In December 2020, a fifth noose was found at the complex, according to the lawsuit.

ExxonMobil’s lack of action created a racially hostile work environment, the EEOC said in its lawsuit, according to the Washington Post.

ExxonMobil allegedly "investigated some, but not all, of the prior incidents and failed to take measures reasonably calculated to end the harassment" which resulted in "a racially hostile work environment," according to a statement from the EEOC obtained by Inside Edition Digital.

ExxonMobil's lack of action, the federal agency alleges, was a violation of Title VII of the Civil Rights Act of 1964, according to NPR.

"A noose is a longstanding symbol of violence associated with the lynching of African Americans," Elizabeth Owen, a senior trial attorney for the EEOC's New Orleans office, said in the statement. "Such symbols are inherently threatening and significantly alter the workplace environment for Black Americans."

Michael Kirkland, director of the EEOC’s New Orleans Field Office, added, “Even isolated displays of racially threatening symbols are unacceptable in American workplaces.”

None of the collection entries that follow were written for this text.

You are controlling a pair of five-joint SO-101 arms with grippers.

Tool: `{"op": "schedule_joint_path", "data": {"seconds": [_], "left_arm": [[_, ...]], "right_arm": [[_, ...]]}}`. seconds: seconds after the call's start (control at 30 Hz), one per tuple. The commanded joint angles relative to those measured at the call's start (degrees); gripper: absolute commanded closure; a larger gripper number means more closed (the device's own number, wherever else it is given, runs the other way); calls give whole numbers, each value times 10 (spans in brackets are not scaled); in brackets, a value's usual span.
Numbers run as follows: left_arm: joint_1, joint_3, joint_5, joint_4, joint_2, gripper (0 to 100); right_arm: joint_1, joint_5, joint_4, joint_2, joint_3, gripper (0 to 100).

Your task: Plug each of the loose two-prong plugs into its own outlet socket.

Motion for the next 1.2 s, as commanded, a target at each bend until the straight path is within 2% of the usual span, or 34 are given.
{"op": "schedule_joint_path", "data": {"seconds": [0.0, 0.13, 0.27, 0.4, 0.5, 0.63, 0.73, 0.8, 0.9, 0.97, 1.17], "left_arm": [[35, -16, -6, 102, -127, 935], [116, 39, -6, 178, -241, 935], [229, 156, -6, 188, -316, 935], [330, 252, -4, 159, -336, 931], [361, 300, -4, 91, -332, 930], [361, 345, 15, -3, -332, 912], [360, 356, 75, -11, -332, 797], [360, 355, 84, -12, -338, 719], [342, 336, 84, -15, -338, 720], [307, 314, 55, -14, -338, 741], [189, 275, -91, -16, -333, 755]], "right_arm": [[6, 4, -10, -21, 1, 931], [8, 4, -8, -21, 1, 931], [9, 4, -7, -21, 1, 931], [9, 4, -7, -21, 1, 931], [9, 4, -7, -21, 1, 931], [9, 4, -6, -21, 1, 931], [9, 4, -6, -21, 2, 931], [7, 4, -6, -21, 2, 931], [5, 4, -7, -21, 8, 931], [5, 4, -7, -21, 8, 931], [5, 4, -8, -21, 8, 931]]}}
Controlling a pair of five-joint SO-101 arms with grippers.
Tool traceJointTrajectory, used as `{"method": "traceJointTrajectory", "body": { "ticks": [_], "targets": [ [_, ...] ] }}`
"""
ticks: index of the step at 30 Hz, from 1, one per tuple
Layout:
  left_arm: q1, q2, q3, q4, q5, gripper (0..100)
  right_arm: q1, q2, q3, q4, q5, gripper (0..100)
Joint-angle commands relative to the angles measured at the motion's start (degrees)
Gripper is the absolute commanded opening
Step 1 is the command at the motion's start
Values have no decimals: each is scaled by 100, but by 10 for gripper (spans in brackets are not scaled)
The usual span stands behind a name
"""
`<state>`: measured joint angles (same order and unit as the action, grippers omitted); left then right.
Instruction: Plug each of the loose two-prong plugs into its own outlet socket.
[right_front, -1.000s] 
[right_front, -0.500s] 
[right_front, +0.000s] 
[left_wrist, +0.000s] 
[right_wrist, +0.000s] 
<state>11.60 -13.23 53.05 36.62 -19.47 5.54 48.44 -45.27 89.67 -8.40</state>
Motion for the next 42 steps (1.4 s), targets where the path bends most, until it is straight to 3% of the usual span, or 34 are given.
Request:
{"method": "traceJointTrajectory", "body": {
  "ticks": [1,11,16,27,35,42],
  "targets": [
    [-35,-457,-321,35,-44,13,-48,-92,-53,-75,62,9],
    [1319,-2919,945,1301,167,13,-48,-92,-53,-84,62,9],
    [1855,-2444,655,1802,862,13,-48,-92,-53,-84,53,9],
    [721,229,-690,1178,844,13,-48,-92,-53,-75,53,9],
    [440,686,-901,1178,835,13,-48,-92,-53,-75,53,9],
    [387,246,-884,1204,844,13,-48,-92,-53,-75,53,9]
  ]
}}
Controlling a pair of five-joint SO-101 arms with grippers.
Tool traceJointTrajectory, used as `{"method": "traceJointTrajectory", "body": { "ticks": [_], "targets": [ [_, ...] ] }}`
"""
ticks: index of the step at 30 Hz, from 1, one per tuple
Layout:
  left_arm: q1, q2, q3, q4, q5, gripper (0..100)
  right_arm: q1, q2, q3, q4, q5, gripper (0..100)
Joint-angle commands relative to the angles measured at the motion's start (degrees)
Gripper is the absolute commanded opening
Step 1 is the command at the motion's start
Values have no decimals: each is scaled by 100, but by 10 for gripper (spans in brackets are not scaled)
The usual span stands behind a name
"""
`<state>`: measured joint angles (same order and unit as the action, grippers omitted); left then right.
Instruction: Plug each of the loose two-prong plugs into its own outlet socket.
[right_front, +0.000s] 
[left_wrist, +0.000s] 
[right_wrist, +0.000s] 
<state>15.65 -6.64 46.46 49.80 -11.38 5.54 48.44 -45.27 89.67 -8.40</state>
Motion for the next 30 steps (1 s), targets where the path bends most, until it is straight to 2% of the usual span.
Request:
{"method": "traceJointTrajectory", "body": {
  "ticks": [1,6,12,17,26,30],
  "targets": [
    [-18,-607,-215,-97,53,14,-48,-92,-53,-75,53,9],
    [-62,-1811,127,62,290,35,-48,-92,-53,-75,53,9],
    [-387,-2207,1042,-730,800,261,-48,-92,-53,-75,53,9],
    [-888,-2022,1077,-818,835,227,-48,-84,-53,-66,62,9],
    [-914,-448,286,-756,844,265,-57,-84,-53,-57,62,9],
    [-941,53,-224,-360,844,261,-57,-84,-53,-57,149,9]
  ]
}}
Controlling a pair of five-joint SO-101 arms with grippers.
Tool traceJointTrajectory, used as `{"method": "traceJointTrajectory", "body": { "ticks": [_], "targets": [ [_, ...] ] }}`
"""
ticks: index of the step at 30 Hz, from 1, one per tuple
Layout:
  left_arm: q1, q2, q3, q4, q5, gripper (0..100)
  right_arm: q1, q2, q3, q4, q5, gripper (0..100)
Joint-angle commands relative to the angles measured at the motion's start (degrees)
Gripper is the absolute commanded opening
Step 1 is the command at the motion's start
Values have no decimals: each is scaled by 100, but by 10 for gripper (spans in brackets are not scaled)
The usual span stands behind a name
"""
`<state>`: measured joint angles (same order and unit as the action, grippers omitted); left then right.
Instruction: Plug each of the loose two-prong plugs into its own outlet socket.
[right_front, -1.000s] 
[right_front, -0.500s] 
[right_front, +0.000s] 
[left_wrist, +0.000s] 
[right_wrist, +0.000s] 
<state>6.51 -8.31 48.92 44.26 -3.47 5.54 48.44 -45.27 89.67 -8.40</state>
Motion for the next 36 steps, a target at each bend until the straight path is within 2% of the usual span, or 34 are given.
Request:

An ExxonMobil spokesperson responded to the lawsuit in a statement to NBC Friday.

“We disagree with the EEOC’s findings and allegations,” the statement to NBC said. “We encourage employees to report claims like this, and we thoroughly investigated. The symbols of hate are unacceptable, offensive, and in violation of our corporate policies. We have a zero tolerance policy of any form of harassment or discrimination in the workplace by or towards employees, contractors, suppliers or customers.”

Inside Edition Digital has reached out to ExxonMobil for comment on the lawsuit but has not heard back.

The EEOC filed the suit in the U.S. District Court for the Middle District of Louisiana, after it said it tried to reach a settlement.